🔵 Healthcare Fraud Bombshell

Good evening. It’s Monday, June 30.

The FBI and Department of Justice (DOJ) on June 30 said that almost $15 billion was reported in losses in the “largest health care fraud” investigation in U.S. history, with officials charging more than 300 people in connection with the alleged scheme.

In a post on social media platform X, FBI Director Kash Patel wrote that $14.6 billion in losses were incurred, while $245 million was seized, as FBI Deputy Director Dan Bongino said in a separate post on X that hundreds of people were charged in the case.

“Public corruption will not be tolerated as the Director and I vigorously pursue bad actors who violated their oaths to all of us,” Bongino said, describing the case as the “largest healthcare fraud investigation” in the country’s history.

 
 

Elon Musk said Monday he would follow through on threats to establish a third party if President Donald Trump’s “big, beautiful bill” is enacted by Congress.

Musk said on X his “America Party will be formed the next day” after its passage. He posted as the Senate moved closer to a final vote on what he called an “insane” domestic policy bill.

“Our country needs an alternative to the Democrat-Republican uniparty so that the people actually have a VOICE,” he continued.

Senate Democrats moved to block Republican efforts Monday evening to strip illegal immigrants of taxpayer-funded benefits within President Donald Trump’s “big, beautiful” bill.

The Senate voted 56 to 44 on an amendment from Republican Texas Sen. John Cornyn that would have reduced federal Medicaid payments to states who offer health care to illegal immigrants charged or convicted of serious crimes. Though four Senate Democrats bucked their party to back the measure, the amendment failed to clear a 60-vote threshold and will therefore not be included in the president’s sweeping tax and immigration-focused bill.

“[Forty-three] Democrats just BLOCKED my amendment to punish states that give Medicaid benefits to illegal aliens convicted or charged with crimes like murder or sex trafficking,” Cornyn wrote in a statement on the social media platform X following the failed vote. “Democrats chose to side with the worst of the worst in our society over our seniors and most vulnerable American citizens. Disgusting.”

Paramount Global and President Donald Trump are engaged in “good faith, advanced, settlement negotiations” to resolve a lawsuit filed by Trump against CBS in October, alleging the network deceptively edited a “60 Minutes” interview with then-vice president Kamala Harris.

Lawyers on Monday in a court filing asked a judge in Texas to delay all proceedings until Thursday.

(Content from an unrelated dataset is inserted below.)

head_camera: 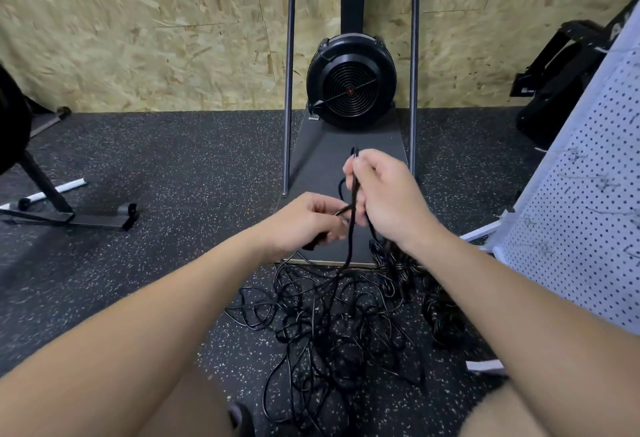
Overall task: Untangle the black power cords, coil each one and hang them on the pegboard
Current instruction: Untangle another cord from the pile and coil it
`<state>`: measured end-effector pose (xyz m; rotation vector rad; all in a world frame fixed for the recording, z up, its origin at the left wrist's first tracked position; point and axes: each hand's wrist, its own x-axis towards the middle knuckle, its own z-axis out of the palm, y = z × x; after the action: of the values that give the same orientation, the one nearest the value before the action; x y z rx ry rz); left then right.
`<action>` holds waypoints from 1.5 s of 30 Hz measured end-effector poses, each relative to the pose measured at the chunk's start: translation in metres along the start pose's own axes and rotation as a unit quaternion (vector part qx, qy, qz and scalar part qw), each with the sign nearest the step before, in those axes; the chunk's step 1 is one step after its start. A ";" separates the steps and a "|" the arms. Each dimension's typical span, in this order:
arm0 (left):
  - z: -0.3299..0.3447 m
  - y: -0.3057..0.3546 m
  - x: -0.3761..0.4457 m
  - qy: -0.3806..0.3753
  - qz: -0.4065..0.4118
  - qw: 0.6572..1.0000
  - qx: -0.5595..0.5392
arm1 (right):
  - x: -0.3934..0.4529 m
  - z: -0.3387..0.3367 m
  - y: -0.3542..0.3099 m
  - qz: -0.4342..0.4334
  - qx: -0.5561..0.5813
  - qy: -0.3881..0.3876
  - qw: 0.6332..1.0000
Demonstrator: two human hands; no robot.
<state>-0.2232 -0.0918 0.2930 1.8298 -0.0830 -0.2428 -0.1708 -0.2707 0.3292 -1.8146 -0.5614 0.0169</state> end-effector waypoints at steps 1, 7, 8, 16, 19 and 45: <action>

Trump has sought $20 billion but a mediator proposed a $20 million settlement, the Wall Street Journal reported last week.

Bryan Kohberger has agreed to plead guilty to all counts in the killings of four University of Idaho students, sparing him from the death penalty, according to a letter sent to victims’ family members informing them of the plea deal.

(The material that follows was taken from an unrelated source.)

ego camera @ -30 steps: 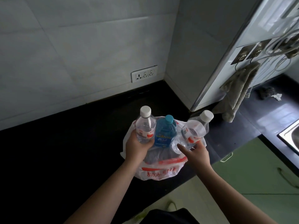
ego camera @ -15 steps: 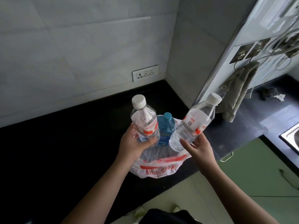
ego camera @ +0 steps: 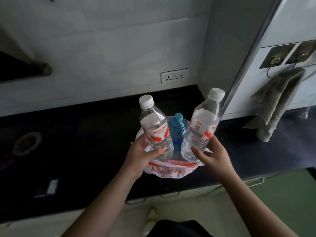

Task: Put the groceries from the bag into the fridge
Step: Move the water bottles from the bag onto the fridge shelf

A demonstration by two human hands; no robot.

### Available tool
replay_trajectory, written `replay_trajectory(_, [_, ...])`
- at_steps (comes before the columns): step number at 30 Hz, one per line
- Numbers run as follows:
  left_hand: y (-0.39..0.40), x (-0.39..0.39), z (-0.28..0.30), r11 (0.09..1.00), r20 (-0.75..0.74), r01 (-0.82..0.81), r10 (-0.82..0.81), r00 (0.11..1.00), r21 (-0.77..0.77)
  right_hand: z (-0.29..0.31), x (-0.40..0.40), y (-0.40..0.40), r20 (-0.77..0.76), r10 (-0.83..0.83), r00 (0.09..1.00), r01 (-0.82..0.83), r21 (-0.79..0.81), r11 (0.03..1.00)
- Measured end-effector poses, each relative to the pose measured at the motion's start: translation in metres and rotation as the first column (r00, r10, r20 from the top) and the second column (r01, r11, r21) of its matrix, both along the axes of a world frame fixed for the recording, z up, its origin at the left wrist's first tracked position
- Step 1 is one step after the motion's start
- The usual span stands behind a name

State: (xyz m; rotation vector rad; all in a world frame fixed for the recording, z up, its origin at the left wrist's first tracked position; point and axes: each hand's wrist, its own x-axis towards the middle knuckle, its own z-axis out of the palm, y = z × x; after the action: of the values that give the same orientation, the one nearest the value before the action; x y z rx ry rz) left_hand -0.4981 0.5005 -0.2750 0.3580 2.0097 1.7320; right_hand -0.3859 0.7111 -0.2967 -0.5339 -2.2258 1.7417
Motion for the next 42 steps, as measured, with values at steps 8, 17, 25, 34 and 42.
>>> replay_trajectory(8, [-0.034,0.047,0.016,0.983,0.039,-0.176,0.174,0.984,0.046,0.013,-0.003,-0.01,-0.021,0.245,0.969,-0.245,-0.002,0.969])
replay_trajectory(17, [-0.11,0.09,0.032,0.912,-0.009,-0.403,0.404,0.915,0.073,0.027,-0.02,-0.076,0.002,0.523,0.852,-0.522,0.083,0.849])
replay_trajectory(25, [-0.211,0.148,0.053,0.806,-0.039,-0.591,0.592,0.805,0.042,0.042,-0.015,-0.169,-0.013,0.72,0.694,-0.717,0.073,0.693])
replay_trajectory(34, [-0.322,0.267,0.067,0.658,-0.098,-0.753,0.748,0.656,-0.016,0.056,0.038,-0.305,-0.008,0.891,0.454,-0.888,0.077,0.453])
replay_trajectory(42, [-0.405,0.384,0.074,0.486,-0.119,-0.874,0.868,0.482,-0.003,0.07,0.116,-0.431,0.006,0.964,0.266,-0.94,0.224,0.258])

Kohberger — who was charged with four counts of first-degree murder and one count of burglary in connection with the 2022 killings of roommates Kaylee Goncalves, Madison Mogen and Xana Kernodle and Kernodle’s boyfriend, Ethan Chapin — will be sentenced to four consecutive life sentences on the murder counts and the maximum penalty of 10 years on the burglary count, according to the plea agreement.

Prosecutors anticipate sentencing to take place in late July, as long as Kohberger enters the guilty plea as expected at a change of plea hearing that’s scheduled for Wednesday, according to the letter received by the family of one of the victims.

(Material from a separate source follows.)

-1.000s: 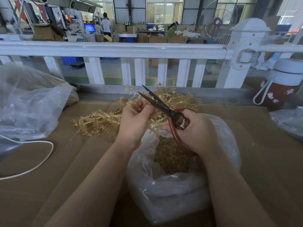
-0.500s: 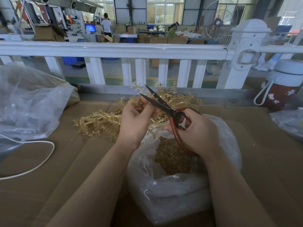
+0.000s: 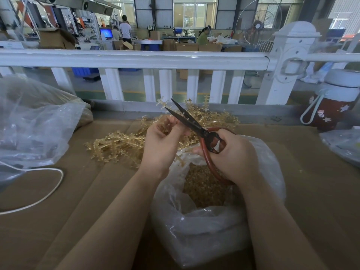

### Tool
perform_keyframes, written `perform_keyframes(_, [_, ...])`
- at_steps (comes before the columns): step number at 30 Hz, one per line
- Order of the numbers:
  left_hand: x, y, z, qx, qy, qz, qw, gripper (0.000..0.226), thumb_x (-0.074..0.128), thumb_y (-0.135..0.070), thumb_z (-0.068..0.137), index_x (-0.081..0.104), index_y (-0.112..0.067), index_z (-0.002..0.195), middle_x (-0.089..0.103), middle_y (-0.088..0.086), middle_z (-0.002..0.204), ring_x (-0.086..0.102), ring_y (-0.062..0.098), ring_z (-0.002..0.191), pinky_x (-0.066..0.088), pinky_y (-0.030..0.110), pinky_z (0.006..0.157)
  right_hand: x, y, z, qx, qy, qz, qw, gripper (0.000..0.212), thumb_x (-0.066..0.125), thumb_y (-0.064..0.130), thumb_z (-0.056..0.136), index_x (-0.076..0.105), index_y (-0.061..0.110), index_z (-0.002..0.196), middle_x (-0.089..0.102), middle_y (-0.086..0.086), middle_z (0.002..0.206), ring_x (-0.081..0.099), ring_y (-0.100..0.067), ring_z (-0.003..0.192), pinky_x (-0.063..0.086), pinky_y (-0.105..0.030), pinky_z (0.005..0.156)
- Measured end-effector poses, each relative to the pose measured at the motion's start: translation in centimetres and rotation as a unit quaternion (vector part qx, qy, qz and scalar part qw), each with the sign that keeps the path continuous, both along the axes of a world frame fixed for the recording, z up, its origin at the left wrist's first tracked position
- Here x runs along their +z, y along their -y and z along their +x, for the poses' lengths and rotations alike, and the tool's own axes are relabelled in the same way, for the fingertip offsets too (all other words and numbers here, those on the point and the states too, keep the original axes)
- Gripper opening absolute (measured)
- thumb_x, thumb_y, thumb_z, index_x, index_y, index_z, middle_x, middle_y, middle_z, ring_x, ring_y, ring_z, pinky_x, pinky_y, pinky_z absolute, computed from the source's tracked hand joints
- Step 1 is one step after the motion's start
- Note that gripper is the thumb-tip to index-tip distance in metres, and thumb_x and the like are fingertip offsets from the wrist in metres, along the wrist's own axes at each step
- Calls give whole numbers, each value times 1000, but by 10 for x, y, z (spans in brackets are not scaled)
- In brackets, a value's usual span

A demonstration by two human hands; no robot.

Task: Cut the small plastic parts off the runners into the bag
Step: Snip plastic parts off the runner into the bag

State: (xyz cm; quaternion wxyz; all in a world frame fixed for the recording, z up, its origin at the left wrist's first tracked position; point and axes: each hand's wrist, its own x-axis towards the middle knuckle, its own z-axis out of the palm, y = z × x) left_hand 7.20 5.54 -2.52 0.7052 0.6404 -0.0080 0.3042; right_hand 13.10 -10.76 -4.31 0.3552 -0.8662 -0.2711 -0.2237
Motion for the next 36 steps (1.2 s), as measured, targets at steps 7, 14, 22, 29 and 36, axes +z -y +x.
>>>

A jury in the federal trial of the music mogul Sean Combs began deliberating at about 11:30 a.m. Monday, and soon sent two notes to the judge. The first, arriving about 10 minutes later, was expected: the panel had selected a foreperson.

In the second note, sent a little over an hour after the jurors began their deliberations, the foreperson reported an issue with one juror, identified as No. 25, “who we are concerned cannot follow your honor’s instructions.”

After about 40 minutes of negotiations among lawyers for both sides over how to respond, the judge, Arun Subramanian, announced shortly after 2 p.m. that he would send a note back to to the jurors, encouraging them to continue deliberating. He said he would remind them to follow his instructions on the law, and instruct the panel to have their foreperson send another note if any further issues arise.

Only 36% of Democrats say they’re “extremely” or “very” proud to be American, according to a new Gallup poll, reflecting a dramatic decline in national pride that’s also clear among young people.

The findings are a stark illustration of how many — but not all — Americans have felt less of a sense of pride in their country over the past decade. The split between Democrats and Republicans, at 56 percentage points, is at its widest since 2001. That includes all four years of Republican President Donald Trump’s first term.

Only about 4 in 10 U.S. adults who are part of Generation Z, which is defined as those born from 1997 to 2012, expressed a high level of pride in being American in Gallup surveys conducted in the past five years, on average. That’s compared with about 6 in 10 Millennials — those born between 1980 and 1996 — and at least 7 in 10 U.S. adults in older generations.